- _Aim of the exercise_: Every line of the listing that follows must be written out unchanged.

——————

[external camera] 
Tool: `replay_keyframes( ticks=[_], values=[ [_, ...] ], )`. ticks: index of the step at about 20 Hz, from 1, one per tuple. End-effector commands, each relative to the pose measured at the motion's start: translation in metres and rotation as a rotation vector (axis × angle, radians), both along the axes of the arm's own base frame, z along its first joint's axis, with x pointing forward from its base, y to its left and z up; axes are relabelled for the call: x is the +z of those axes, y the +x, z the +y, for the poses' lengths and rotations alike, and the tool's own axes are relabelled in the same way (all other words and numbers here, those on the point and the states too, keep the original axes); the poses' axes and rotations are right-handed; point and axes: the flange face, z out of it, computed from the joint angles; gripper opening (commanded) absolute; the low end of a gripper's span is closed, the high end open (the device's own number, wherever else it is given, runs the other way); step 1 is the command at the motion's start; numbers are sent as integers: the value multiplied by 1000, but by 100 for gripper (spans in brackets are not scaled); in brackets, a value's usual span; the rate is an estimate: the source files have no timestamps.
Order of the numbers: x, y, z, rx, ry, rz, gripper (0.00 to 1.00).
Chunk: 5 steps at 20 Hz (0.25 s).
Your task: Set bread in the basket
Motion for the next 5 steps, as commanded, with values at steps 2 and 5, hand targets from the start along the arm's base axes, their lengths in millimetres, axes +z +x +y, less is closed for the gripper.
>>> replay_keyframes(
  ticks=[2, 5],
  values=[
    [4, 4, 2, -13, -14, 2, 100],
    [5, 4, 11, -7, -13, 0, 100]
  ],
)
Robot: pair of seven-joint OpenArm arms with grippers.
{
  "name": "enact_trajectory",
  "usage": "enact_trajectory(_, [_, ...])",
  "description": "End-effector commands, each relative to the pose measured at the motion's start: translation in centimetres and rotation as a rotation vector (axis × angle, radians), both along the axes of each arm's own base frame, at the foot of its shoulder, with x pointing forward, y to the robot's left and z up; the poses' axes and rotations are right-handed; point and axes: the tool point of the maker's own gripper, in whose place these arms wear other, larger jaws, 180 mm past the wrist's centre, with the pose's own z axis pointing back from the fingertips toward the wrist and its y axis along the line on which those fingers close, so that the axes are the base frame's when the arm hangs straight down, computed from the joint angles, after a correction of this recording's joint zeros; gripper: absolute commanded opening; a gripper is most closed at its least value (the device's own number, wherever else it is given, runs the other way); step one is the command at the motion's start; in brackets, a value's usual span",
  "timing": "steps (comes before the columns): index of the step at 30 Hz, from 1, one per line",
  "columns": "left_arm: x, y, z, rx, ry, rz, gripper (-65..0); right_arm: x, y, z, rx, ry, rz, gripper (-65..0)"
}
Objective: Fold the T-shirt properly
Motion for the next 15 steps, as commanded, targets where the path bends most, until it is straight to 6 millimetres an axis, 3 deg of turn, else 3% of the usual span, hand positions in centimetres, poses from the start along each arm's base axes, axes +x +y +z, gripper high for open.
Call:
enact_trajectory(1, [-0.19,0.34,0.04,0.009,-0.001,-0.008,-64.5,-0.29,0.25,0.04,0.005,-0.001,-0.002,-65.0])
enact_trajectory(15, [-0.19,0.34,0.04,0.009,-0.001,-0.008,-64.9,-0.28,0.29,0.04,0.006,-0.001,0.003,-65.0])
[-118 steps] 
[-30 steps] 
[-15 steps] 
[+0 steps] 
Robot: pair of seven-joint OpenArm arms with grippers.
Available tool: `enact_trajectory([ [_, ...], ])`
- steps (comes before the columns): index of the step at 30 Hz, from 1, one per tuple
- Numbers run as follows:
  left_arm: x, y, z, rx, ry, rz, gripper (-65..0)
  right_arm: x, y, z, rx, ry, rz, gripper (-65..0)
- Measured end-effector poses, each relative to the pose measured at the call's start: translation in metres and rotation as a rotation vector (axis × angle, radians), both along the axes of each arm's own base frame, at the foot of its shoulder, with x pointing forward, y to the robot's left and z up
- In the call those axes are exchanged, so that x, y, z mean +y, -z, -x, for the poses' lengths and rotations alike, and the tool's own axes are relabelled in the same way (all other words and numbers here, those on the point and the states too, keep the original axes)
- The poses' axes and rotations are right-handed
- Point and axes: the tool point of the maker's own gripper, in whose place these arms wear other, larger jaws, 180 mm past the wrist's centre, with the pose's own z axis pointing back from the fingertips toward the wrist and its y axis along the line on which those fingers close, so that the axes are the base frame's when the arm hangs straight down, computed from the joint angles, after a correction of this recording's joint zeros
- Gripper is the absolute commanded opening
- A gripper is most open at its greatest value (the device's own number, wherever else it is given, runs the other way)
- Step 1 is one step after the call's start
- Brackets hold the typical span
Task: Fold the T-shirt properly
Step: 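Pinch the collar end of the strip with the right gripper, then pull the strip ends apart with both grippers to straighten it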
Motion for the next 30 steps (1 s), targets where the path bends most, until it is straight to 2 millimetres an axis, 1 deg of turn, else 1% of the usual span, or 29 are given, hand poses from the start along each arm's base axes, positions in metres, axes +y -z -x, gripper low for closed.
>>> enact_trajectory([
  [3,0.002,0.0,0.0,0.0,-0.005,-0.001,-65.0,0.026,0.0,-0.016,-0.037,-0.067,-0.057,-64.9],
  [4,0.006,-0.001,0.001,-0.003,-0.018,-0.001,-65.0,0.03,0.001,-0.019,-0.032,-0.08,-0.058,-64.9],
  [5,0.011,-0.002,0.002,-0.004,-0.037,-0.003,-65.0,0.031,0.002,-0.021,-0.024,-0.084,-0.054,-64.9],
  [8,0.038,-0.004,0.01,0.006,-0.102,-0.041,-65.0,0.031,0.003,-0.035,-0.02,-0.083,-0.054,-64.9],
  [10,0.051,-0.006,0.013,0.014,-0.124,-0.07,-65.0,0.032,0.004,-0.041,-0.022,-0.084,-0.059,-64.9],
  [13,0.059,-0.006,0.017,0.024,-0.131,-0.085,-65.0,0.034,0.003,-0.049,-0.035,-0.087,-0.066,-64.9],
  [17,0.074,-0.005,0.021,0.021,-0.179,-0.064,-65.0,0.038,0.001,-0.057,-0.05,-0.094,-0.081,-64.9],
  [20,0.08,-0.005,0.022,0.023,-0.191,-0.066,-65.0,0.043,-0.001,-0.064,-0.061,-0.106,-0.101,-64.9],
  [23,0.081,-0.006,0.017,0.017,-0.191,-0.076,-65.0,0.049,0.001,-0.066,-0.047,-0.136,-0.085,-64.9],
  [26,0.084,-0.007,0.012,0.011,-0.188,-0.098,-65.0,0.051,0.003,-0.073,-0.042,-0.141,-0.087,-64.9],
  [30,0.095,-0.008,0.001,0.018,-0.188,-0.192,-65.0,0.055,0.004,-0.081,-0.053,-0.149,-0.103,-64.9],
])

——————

- _Answer area_:
[external camera] 
Tool: `replay_keyframes( ticks=[_], values=[ [_, ...] ], )`. ticks: index of the step at about 20 Hz, from 1, one per tuple. End-effector commands, each relative to the pose measured at the motion's start: translation in metres and rotation as a rotation vector (axis × angle, radians), both along the axes of the arm's own base frame, z along its first joint's axis, with x pointing forward from its base, y to its left and z up; axes are relabelled for the call: x is the +z of those axes, y the +x, z the +y, for the poses' lengths and rotations alike, and the tool's own axes are relabelled in the same way (all other words and numbers here, those on the point and the states too, keep the original axes); the poses' axes and rotations are right-handed; point and axes: the flange face, z out of it, computed from the joint angles; gripper opening (commanded) absolute; the low end of a gripper's span is closed, the high end open (the device's own number, wherever else it is given, runs the other way); step 1 is the command at the motion's start; numbers are sent as integers: the value multiplied by 1000, but by 100 for gripper (spans in brackets are not scaled); in brackets, a value's usual span; the rate is an estimate: the source files have no timestamps.
Order of the numbers: x, y, z, rx, ry, rz, gripper (0.00 to 1.00).
Chunk: 5 steps at 20 Hz (0.25 s).
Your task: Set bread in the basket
Motion for the next 5 steps, as commanded, with values at steps 2 and 5, hand targets from the start along the arm's base axes, their lengths in millimetres, axes +z +x +y, less is closed for the gripper.
>>> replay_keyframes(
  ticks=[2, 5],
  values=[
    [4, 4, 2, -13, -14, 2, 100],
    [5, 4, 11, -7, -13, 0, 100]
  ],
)
Robot: pair of seven-joint OpenArm arms with grippers.
{
  "name": "enact_trajectory",
  "usage": "enact_trajectory(_, [_, ...])",
  "description": "End-effector commands, each relative to the pose measured at the motion's start: translation in centimetres and rotation as a rotation vector (axis × angle, radians), both along the axes of each arm's own base frame, at the foot of its shoulder, with x pointing forward, y to the robot's left and z up; the poses' axes and rotations are right-handed; point and axes: the tool point of the maker's own gripper, in whose place these arms wear other, larger jaws, 180 mm past the wrist's centre, with the pose's own z axis pointing back from the fingertips toward the wrist and its y axis along the line on which those fingers close, so that the axes are the base frame's when the arm hangs straight down, computed from the joint angles, after a correction of this recording's joint zeros; gripper: absolute commanded opening; a gripper is most closed at its least value (the device's own number, wherever else it is given, runs the other way); step one is the command at the motion's start; in brackets, a value's usual span",
  "timing": "steps (comes before the columns): index of the step at 30 Hz, from 1, one per line",
  "columns": "left_arm: x, y, z, rx, ry, rz, gripper (-65..0); right_arm: x, y, z, rx, ry, rz, gripper (-65..0)"
}
Objective: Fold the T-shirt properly
Motion for the next 15 steps, as commanded, targets where the path bends most, until it is straight to 6 millimetres an axis, 3 deg of turn, else 3% of the usual span, hand positions in centimetres, poses from the start along each arm's base axes, axes +x +y +z, gripper high for open.
Call:
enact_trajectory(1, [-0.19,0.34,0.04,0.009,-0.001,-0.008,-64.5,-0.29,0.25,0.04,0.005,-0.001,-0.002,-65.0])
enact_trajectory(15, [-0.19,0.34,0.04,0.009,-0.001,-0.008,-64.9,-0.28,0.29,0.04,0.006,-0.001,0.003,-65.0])
[-118 steps] 
[-30 steps] 
[-15 steps] 
[+0 steps] 
Robot: pair of seven-joint OpenArm arms with grippers.
Available tool: `enact_trajectory([ [_, ...], ])`
- steps (comes before the columns): index of the step at 30 Hz, from 1, one per tuple
- Numbers run as follows:
  left_arm: x, y, z, rx, ry, rz, gripper (-65..0)
  right_arm: x, y, z, rx, ry, rz, gripper (-65..0)
- Measured end-effector poses, each relative to the pose measured at the call's start: translation in metres and rotation as a rotation vector (axis × angle, radians), both along the axes of each arm's own base frame, at the foot of its shoulder, with x pointing forward, y to the robot's left and z up
- In the call those axes are exchanged, so that x, y, z mean +y, -z, -x, for the poses' lengths and rotations alike, and the tool's own axes are relabelled in the same way (all other words and numbers here, those on the point and the states too, keep the original axes)
- The poses' axes and rotations are right-handed
- Point and axes: the tool point of the maker's own gripper, in whose place these arms wear other, larger jaws, 180 mm past the wrist's centre, with the pose's own z axis pointing back from the fingertips toward the wrist and its y axis along the line on which those fingers close, so that the axes are the base frame's when the arm hangs straight down, computed from the joint angles, after a correction of this recording's joint zeros
- Gripper is the absolute commanded opening
- A gripper is most open at its greatest value (the device's own number, wherever else it is given, runs the other way)
- Step 1 is one step after the call's start
- Brackets hold the typical span
Task: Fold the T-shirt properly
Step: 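Pinch the collar end of the strip with the right gripper, then pull the strip ends apart with both grippers to straighten it
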Motion for the next 30 steps (1 s), targets where the path bends most, until it is straight to 2 millimetres an axis, 1 deg of turn, else 1% of the usual span, or 29 are given, hand poses from the start along each arm's base axes, positions in metres, axes +y -z -x, gripper low for closed.
>>> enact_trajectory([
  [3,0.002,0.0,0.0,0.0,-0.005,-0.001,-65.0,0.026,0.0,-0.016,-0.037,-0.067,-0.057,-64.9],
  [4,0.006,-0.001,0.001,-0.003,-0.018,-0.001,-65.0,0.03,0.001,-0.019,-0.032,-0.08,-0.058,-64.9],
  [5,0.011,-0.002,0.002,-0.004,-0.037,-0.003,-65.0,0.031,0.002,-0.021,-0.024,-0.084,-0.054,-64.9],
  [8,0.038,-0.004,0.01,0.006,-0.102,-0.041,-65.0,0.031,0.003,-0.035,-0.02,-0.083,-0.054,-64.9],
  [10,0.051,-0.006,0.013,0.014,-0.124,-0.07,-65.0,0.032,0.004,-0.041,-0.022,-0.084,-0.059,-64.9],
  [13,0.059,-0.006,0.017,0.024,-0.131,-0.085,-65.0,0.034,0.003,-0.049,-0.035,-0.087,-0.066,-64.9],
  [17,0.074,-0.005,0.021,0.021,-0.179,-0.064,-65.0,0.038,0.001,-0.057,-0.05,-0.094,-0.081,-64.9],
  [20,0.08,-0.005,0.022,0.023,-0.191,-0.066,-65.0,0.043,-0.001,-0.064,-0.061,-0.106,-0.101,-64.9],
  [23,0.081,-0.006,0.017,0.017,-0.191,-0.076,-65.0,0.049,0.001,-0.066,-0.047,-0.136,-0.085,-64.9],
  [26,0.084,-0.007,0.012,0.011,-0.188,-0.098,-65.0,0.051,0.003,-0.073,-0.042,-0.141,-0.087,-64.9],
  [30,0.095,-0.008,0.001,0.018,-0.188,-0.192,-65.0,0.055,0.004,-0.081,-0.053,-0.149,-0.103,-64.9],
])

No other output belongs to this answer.